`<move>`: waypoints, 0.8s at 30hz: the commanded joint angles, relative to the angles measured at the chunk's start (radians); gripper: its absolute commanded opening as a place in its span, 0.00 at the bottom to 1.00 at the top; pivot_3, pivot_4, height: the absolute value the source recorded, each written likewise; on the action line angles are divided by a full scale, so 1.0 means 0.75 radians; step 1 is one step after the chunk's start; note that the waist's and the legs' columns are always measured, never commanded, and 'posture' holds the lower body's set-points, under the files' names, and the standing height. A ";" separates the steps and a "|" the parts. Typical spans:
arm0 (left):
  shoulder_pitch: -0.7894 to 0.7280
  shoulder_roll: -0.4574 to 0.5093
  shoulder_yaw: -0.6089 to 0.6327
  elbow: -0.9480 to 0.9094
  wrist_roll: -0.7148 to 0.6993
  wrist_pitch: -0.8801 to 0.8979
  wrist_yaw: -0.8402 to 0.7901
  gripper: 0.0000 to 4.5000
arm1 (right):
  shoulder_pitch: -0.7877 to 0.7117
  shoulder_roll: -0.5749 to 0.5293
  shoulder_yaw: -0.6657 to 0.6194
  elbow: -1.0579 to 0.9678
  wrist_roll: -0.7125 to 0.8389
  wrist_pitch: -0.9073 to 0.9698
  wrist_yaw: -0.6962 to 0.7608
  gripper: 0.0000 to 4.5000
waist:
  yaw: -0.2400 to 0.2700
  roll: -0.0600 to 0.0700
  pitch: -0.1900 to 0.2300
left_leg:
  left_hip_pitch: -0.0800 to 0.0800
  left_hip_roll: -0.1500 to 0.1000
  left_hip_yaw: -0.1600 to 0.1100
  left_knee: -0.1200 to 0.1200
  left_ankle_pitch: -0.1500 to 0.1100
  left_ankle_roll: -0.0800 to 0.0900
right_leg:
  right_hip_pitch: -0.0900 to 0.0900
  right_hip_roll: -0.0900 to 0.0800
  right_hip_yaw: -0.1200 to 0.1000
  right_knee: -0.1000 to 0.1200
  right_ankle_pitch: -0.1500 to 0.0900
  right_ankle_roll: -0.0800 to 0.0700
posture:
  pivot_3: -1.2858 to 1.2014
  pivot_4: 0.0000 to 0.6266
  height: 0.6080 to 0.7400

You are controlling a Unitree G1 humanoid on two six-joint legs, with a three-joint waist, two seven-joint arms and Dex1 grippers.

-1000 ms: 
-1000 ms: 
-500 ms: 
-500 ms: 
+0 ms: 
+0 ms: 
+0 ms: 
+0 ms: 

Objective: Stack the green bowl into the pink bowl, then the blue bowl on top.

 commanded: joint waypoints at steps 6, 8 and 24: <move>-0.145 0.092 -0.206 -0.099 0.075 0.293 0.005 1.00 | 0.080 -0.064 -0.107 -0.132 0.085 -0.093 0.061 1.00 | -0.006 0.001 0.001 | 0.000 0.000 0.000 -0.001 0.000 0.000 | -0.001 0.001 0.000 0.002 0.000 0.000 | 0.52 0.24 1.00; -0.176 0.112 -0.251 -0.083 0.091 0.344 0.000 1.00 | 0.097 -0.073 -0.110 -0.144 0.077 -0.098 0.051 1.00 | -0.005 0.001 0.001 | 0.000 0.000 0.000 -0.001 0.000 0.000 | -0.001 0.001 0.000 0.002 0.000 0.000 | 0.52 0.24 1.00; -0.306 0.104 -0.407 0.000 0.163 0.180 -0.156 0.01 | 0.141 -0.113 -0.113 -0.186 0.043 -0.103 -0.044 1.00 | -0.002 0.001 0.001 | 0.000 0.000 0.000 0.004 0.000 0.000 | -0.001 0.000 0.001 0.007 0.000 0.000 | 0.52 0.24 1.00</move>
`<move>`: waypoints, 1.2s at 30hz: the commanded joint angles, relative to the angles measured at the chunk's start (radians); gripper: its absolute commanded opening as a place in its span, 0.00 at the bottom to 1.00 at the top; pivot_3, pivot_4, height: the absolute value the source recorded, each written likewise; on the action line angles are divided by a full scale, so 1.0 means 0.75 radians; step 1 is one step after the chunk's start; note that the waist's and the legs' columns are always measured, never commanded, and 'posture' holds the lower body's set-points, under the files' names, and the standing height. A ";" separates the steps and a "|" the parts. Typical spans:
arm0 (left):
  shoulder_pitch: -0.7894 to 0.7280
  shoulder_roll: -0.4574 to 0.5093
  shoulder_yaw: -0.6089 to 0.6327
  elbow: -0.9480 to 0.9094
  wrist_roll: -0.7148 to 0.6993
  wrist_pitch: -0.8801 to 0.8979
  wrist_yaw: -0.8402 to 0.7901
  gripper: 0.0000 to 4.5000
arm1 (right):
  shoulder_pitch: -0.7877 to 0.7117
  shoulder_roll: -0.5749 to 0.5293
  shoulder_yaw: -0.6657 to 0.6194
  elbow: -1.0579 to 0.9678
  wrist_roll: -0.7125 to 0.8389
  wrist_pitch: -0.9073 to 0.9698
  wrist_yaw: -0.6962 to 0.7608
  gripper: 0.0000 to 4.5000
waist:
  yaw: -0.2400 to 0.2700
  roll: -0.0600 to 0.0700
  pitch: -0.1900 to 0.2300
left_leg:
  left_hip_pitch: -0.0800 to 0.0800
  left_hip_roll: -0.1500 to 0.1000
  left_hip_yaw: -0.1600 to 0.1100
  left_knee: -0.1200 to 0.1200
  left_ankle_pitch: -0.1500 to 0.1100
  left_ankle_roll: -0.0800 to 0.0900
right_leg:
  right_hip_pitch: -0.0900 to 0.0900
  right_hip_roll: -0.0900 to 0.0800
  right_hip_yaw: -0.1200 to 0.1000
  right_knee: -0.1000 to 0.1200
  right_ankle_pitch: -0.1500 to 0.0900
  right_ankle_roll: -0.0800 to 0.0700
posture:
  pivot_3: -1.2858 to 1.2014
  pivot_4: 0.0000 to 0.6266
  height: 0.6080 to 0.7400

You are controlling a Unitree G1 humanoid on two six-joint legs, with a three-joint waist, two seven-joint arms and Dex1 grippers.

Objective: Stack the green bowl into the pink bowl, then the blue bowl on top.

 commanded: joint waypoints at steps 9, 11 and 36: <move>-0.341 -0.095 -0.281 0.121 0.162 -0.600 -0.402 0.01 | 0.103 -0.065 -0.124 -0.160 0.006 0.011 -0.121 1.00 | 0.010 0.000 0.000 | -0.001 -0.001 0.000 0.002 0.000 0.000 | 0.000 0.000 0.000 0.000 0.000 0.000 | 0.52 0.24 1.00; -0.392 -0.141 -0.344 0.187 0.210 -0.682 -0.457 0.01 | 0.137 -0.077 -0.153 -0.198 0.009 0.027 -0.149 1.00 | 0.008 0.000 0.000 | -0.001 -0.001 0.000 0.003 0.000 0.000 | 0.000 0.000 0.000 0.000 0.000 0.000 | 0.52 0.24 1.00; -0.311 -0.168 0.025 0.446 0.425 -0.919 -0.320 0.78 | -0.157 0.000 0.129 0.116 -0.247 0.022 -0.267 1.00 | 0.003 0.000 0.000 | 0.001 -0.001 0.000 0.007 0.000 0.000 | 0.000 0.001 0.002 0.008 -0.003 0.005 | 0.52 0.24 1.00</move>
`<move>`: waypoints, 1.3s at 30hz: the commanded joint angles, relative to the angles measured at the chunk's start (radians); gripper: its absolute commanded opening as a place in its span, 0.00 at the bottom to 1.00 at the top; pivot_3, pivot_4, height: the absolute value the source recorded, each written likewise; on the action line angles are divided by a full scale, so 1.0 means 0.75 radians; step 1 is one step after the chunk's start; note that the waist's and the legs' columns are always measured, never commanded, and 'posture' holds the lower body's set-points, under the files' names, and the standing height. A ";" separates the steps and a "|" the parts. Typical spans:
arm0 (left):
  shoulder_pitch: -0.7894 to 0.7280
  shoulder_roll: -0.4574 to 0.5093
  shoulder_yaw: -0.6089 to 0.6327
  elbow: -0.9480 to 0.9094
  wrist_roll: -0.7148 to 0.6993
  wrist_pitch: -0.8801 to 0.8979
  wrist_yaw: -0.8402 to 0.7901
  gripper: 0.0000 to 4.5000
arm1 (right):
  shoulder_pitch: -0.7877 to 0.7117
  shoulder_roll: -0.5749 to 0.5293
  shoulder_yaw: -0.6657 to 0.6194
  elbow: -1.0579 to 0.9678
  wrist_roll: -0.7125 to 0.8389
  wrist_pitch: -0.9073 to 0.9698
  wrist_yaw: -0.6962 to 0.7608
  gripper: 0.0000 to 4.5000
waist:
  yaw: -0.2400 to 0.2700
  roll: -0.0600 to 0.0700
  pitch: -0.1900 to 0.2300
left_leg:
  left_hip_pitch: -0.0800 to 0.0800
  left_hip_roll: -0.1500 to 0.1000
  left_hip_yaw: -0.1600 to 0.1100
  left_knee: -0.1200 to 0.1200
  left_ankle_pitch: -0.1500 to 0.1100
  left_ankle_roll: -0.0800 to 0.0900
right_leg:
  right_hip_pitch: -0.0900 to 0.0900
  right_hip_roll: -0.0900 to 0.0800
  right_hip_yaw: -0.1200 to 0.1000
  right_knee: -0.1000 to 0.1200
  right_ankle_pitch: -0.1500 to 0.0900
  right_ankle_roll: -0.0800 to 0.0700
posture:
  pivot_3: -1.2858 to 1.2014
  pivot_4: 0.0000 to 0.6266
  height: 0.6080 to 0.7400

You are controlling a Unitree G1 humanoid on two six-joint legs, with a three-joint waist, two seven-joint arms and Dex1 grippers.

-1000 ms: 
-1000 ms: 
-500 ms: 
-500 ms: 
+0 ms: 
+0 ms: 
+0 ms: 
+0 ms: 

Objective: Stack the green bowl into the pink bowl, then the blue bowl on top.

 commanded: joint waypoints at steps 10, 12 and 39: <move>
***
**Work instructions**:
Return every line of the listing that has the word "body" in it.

**Reply to the exercise**:
`<move>`: waypoints, 0.8s at 30hz: the commanded joint angles, relative to the angles measured at the chunk's start (radians); gripper: its absolute commanded opening as a place in its span, 0.00 at the bottom to 1.00 at the top; pivot_3, pivot_4, height: the absolute value the source recorded, each written likewise; on the action line angles are divided by a full scale, so 1.0 means 0.75 radians; step 1 is one step after the chunk's start; note that the waist's and the legs' columns are always measured, never commanded, and 'posture' holds the lower body's set-points, under the files' names, and the standing height. A ";" separates the steps and a "|" the parts. Typical spans:
`<move>`: waypoints, 1.2s at 30hz: the commanded joint angles, relative to the angles measured at the chunk's start (radians); gripper: its absolute commanded opening as a place in its span, 0.00 at the bottom to 1.00 at the top; pivot_3, pivot_4, height: the absolute value the source recorded, each written likewise; on the action line angles are divided by a full scale, so 1.0 means 0.75 radians; step 1 is one step after the chunk's start; note that the waist's and the legs' columns are always measured, never commanded, and 'posture' holds the lower body's set-points, under the files' names, and the standing height. A ";" separates the steps and a "|" the parts. Typical spans:
`<move>`: waypoints, 1.3s at 30hz: the commanded joint angles, relative to the angles measured at the chunk's start (radians); gripper: its absolute commanded opening as a place in its span, 0.00 at the bottom to 1.00 at the top; pivot_3, pivot_4, height: the absolute value the source recorded, each written likewise; on the action line angles are divided by a full scale, so 1.0 means 0.75 radians; step 1 is one step after the chunk's start; note that the waist's and the legs' columns are always measured, never commanded, and 'posture' holds the lower body's set-points, under the files' names, and the standing height. A ";" separates the steps and a "|" the parts. Typical spans:

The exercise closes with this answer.